Ariely has four talks up on TED at the moment, all of which are good value and are worth watching – some interesting ideas on product differentiation for the managers amongst you – but the talk on the nature of our work struck some chords, not just with memories of the life before ELT as a faceless administrative drone, but also with their applicability to an educational setting.  The talk should be embedded into this post below, or you can click on this link:  Dan Ariely – What makes us feel good about our work?

The key theme that Ariely discusses in the talk is that of motivation – specifically what motivates us to do good work.  The three main answers to that question that he identifies (or at least the three main answers I identified from his talk) are:  Meaning, Acknowledgement and Pride.  Which also makes a handy acronym…

So what does the MAP to good work look like?

Meaning.

People work better when they perceive that there is some meaning attached to the work they are undertaking, or that their work is applicable in a wider context even if it is no longer required for it’s original task.  The applications in ELT are fairly obvious, but worth restating:  Students work better if they understand why they are doing something. Communicating the aims and the activities of a lesson to the students allows them to do this and probably the simplest way of doing this is to write up a lesson menu on the board, which outlines this information.  In all honesty, this is a habit I have not yet fully formed – I try to remember to do this, but I don’t always succeed.

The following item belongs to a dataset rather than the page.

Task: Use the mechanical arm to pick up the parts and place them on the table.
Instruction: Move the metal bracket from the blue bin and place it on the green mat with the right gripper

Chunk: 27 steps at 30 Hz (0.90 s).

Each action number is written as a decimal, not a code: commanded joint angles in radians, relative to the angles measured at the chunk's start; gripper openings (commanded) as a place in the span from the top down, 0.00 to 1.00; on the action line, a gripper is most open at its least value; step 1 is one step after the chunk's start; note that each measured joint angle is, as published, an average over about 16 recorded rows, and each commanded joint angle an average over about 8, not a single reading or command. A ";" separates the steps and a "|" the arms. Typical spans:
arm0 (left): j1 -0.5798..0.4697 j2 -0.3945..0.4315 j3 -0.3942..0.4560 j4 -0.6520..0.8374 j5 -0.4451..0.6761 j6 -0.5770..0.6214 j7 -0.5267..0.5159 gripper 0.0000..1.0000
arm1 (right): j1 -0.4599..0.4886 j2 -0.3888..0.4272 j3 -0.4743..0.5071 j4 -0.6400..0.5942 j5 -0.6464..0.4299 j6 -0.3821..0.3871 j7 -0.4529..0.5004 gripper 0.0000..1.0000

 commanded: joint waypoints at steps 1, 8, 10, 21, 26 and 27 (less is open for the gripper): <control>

Meaning however, doesn’t just come about from lesson aims, it is the lesson’s wider applicability that can provide this.  Ariely found that even if workers knew their work was being discarded or disregarded for it’s original purpose, if they could apply their work to situations outside the original context then it didn’t matter.  Value then, is a transferable commodity and meaning is derived from perceived value.  In ELT therefore, the things we do in class, which are often taken out of context and presented in isolation, should be linked back to situations or contexts that the learners find valuable.  The obvious point to make this link (at least to me) would be as part of the language presentation.  If the teacher is clarifying use of a target form, it makes sense that the use relates to a context in which it can be used, which can be clarified with concept questions:  “Do you ever negotiate with your husband / wife / partner?  What do you negotiate about?  Do you ever argue about who does what?  Could you use this form to do that?  How?  Why?  can you give me some examples?”

Acknowledgement

Ariely’s example experiment where volunteers find pairs of letters on the page and hand them into the experimenter, who either acknowledges the work, ignores the work or simply shreds it in front of their eyes; had me thinking of an immediate parallel in the classroom:  homework.  I’ve written before on the nature of homework and making it useful for learners, but here I couldn’t escape the vision of myself conducting a conversation with some of the learners in the class while going round and collecting in completed homework tasks and not acknowledging the effort that went into the work.  Just taking it in and adding it to the pile.  Which according to Ariely is just as bad as taking a match to it and laughing maniacally as I do so.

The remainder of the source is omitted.